## EXERCISE REQUIREMENTS
Copy out all the entries below, word for word.

## LISTED RECORDS

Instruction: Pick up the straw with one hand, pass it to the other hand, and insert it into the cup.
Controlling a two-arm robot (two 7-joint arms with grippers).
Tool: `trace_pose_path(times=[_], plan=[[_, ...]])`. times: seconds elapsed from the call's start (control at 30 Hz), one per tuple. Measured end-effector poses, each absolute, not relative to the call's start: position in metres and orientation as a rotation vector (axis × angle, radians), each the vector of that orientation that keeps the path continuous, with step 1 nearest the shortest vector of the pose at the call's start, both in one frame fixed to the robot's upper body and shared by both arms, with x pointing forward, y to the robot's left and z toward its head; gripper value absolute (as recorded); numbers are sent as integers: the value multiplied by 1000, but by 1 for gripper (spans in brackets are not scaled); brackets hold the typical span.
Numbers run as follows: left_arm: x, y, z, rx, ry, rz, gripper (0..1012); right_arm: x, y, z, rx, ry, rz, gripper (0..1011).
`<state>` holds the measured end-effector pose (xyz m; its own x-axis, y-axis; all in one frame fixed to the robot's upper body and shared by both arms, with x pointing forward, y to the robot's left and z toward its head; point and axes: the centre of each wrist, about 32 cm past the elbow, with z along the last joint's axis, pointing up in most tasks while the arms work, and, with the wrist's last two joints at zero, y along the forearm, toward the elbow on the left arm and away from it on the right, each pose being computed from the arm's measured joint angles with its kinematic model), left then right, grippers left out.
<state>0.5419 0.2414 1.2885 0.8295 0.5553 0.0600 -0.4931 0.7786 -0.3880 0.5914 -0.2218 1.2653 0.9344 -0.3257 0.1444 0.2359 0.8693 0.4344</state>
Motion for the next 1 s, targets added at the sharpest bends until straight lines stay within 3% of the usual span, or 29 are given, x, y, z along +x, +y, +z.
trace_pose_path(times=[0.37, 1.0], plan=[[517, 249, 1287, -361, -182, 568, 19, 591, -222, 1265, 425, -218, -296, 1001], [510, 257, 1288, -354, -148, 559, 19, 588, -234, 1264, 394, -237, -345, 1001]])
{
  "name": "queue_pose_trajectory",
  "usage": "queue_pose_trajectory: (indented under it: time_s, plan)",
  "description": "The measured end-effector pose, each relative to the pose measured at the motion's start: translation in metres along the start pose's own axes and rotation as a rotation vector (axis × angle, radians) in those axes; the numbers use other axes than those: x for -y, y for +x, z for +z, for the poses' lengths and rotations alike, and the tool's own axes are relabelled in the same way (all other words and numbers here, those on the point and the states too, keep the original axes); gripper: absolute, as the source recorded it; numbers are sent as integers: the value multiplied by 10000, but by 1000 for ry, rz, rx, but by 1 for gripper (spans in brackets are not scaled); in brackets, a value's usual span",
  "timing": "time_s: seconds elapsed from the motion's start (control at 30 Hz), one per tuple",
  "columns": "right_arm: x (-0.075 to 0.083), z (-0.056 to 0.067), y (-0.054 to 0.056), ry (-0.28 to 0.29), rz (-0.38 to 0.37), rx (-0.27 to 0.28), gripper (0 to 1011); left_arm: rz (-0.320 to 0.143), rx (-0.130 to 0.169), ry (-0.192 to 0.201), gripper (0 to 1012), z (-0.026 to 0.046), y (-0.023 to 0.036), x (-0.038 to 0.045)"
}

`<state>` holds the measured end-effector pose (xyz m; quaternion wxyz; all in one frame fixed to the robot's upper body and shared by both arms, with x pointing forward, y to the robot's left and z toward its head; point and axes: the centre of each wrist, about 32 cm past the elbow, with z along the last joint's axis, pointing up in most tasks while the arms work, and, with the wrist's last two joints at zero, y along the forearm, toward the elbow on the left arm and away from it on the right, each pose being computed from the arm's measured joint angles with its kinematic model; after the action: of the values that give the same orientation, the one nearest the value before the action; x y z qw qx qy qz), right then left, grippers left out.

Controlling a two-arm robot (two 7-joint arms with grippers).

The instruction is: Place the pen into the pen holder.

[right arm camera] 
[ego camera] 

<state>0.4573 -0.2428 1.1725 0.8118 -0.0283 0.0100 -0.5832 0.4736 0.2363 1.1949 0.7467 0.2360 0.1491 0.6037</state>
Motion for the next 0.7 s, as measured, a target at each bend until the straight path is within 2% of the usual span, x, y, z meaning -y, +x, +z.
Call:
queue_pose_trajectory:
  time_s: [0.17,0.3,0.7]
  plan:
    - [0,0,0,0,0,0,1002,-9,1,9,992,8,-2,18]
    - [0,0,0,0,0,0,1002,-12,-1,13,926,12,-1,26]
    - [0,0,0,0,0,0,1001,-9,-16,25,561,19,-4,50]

## TASK OUTPUT
Instruction: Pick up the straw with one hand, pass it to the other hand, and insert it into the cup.
Controlling a two-arm robot (two 7-joint arms with grippers).
Tool: `trace_pose_path(times=[_], plan=[[_, ...]])`. times: seconds elapsed from the call's start (control at 30 Hz), one per tuple. Measured end-effector poses, each absolute, not relative to the call's start: position in metres and orientation as a rotation vector (axis × angle, radians), each the vector of that orientation that keeps the path continuous, with step 1 nearest the shortest vector of the pose at the call's start, both in one frame fixed to the robot's upper body and shared by both arms, with x pointing forward, y to the robot's left and z toward its head; gripper value absolute (as recorded); numbers are sent as integers: the value multiplied by 1000, but by 1 for gripper (spans in brackets are not scaled); brackets hold the typical span.
Numbers run as follows: left_arm: x, y, z, rx, ry, rz, gripper (0..1012); right_arm: x, y, z, rx, ry, rz, gripper (0..1011).
`<state>` holds the measured end-effector pose (xyz m; its own x-axis, y-axis; all in one frame fixed to the robot's upper body and shared by both arms, with x pointing forward, y to the robot's left and z toward its head; point and axes: the centre of each wrist, about 32 cm past the elbow, with z along the last joint's axis, pointing up in most tasks while the arms work, and, with the wrist's last two joints at zero, y along the forearm, toward the elbow on the left arm and away from it on the right, each pose being computed from the arm's measured joint angles with its kinematic model), left then right, grippers left out.
<state>0.5419 0.2414 1.2885 0.8295 0.5553 0.0600 -0.4931 0.7786 -0.3880 0.5914 -0.2218 1.2653 0.9344 -0.3257 0.1444 0.2359 0.8693 0.4344</state>
Motion for the next 1 s, targets added at the sharpest bends until straight lines stay within 3% of the usual span, or 29 are given, x, y, z along +x, +y, +z.
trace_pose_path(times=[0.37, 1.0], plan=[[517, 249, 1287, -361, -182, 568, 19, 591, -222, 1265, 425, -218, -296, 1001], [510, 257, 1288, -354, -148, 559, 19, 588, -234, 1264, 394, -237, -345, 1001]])
{
  "name": "queue_pose_trajectory",
  "usage": "queue_pose_trajectory: (indented under it: time_s, plan)",
  "description": "The measured end-effector pose, each relative to the pose measured at the motion's start: translation in metres along the start pose's own axes and rotation as a rotation vector (axis × angle, radians) in those axes; the numbers use other axes than those: x for -y, y for +x, z for +z, for the poses' lengths and rotations alike, and the tool's own axes are relabelled in the same way (all other words and numbers here, those on the point and the states too, keep the original axes); gripper: absolute, as the source recorded it; numbers are sent as integers: the value multiplied by 10000, but by 1000 for ry, rz, rx, but by 1 for gripper (spans in brackets are not scaled); in brackets, a value's usual span",
  "timing": "time_s: seconds elapsed from the motion's start (control at 30 Hz), one per tuple",
  "columns": "right_arm: x (-0.075 to 0.083), z (-0.056 to 0.067), y (-0.054 to 0.056), ry (-0.28 to 0.29), rz (-0.38 to 0.37), rx (-0.27 to 0.28), gripper (0 to 1011); left_arm: rz (-0.320 to 0.143), rx (-0.130 to 0.169), ry (-0.192 to 0.201), gripper (0 to 1012), z (-0.026 to 0.046), y (-0.023 to 0.036), x (-0.038 to 0.045)"
}

`<state>` holds the measured end-effector pose (xyz m; quaternion wxyz; all in one frame fixed to the robot's upper body and shared by both arms, with x pointing forward, y to the robot's left and z toward its head; point and axes: the centre of each wrist, about 32 cm past the elbow, with z along the last joint's axis, pointing up in most tasks while the arms work, and, with the wrist's last two joints at zero, y along the forearm, toward the elbow on the left arm and away from it on the right, each pose being computed from the arm's measured joint angles with its kinematic model; after the action: of the values that give the same orientation, the one nearest the value before the action; x y z qw qx qy qz), right then left, grippers left out.

Controlling a two-arm robot (two 7-joint arms with grippers).

The instruction is: Place the pen into the pen holder.

[right arm camera] 
[ego camera] 

<state>0.4573 -0.2428 1.1725 0.8118 -0.0283 0.0100 -0.5832 0.4736 0.2363 1.1949 0.7467 0.2360 0.1491 0.6037</state>
Motion for the next 0.7 s, as measured, a target at each bend until the straight path is within 2% of the usual span, x, y, z meaning -y, +x, +z.
Call:
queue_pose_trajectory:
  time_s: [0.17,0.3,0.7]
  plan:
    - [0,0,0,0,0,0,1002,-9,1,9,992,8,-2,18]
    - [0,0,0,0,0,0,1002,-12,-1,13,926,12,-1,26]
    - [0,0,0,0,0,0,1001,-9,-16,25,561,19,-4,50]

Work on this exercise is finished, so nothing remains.